Yandex is the search engine most people in Russia reach for first, and it holds a similar pull across several neighboring countries. By most estimates it carries more than half of the Russian search market, which makes its public results a useful signal for anyone tracking Russian-language demand, regional rankings, or how a brand surfaces in a market Google does not lead. The results page exposes the same structured data a SERP tool wants anywhere: titles, links, snippets, and the order they appear in.

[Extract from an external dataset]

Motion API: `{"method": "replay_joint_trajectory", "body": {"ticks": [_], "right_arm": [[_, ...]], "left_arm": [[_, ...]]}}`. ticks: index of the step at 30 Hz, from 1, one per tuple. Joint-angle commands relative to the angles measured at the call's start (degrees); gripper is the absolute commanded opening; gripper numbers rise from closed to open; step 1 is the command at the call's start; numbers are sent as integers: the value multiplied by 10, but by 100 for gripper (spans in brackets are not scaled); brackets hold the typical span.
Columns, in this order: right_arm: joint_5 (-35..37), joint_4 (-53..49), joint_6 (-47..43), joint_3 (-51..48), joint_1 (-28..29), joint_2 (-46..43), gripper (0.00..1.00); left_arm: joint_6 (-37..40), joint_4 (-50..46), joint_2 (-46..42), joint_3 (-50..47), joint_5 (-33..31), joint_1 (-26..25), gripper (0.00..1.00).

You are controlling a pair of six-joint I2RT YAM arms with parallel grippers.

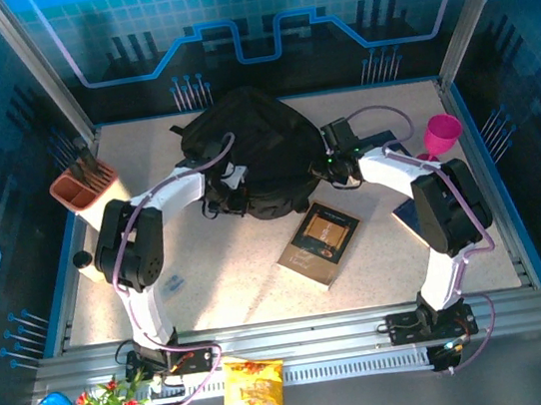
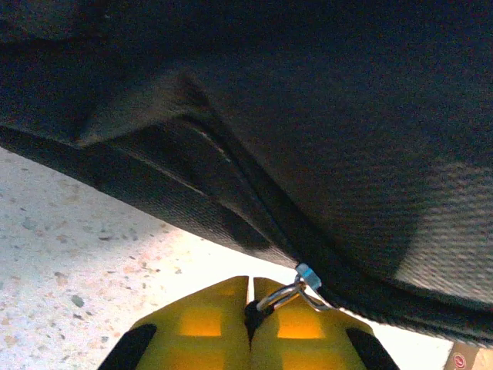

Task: Pack the student bag
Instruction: Unzip the student bag at the top-center of the table.

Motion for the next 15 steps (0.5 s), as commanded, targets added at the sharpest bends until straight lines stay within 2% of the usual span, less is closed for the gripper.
{"method": "replay_joint_trajectory", "body": {"ticks": [1, 4, 6, 7, 11, 15], "right_arm": [[31, -4, -13, -1, -23, -28, 15], [25, -2, -11, -8, -23, -31, 16], [15, -3, -10, -11, -23, -34, 20], [4, -7, -4, -13, -23, -37, 25], [-34, -26, 50, -29, 3, -60, 56], [-13, -26, 131, -62, 69, -91, 74]], "left_arm": [[19, -17, 12, 10, 1, 24, 0], [27, -13, 8, 10, 16, 26, 0], [28, -4, 3, 6, 25, 26, 0], [25, 0, 0, 5, 35, 26, 0], [23, 25, -19, -13, 74, 19, 0], [23, 38, -30, -29, 90, 12, 0]]}}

This guide shows you how to scrape Yandex search results with Python the reliable way. You build a small, runnable scraper that fetches a rendered results page through the Crawling API, parses each organic result with BeautifulSoup, and exports the data to JSON and CSV. The whole walkthrough stays scoped to public search-results data that anyone can see without an account, and the legality section near the end is not boilerplate, so read it before you point this at any real volume.
What you will build
A Python script that takes a public Yandex search URL, retrieves the HTML through the Crawling API, and extracts a structured record for every organic result on the page. We use the query "Winter Jackets" as the running example and pull these fields from each result:
- Title the headline text of the result, as shown in the listing.

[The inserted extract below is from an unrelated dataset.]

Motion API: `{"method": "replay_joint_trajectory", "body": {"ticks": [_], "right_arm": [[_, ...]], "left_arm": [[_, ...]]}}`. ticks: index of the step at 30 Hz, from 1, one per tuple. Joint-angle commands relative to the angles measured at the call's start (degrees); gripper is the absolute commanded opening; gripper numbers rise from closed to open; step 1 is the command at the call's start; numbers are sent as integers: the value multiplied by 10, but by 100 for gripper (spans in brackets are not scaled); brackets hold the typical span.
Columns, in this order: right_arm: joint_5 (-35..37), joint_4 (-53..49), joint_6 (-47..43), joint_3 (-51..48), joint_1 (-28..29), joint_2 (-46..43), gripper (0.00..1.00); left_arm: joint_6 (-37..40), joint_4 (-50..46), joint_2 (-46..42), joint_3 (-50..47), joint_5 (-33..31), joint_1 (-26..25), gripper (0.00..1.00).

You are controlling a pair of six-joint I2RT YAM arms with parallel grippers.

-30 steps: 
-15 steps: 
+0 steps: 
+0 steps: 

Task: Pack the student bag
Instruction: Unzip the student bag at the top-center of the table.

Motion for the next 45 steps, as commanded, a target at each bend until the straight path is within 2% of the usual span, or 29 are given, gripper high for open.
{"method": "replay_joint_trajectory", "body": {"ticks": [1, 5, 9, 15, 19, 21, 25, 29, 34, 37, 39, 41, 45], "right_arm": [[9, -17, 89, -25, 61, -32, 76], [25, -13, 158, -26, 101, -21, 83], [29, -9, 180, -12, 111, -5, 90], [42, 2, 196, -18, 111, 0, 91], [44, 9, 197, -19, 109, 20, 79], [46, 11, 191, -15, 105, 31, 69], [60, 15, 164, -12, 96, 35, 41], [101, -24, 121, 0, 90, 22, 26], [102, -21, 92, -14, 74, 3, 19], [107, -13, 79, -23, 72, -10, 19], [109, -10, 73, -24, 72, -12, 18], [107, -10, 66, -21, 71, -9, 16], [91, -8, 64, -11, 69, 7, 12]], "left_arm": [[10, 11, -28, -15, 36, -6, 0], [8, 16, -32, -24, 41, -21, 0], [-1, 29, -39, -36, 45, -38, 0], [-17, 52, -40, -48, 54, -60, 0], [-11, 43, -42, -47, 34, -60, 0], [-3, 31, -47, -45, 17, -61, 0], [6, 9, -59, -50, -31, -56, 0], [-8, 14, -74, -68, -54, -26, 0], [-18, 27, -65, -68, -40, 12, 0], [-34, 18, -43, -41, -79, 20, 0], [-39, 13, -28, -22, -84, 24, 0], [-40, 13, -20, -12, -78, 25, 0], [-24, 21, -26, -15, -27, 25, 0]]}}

- URL the destination link the result points to.
- Description the snippet shown under the title.
- Position the rank of the result on the page, counted from the top.
Why a plain request fails on Yandex
If you fire a bare HTTP request at a Yandex results URL from a script, you rarely get the clean page you see in your own browser. Yandex watches closely for automated traffic. Requests that do not look like a real browser, or that arrive too quickly from one address, get challenged with a verification page (the "Are you a robot?" interstitial) or blocked outright before they reach the listings. Repeating the same IP across many queries trips those checks fast.
So a working Yandex scraper needs two things in one request: an IP the platform reads as a real visitor, and, when the page leans on scripts, a browser that renders it. You can assemble that yourself with a headless browser plus a pool of rotating residential proxies, but keeping those healthy is most of the work. The Crawling API folds both into a single call: you send it the URL, it fetches from a trusted IP and renders when needed, and it returns finished HTML for you to parse.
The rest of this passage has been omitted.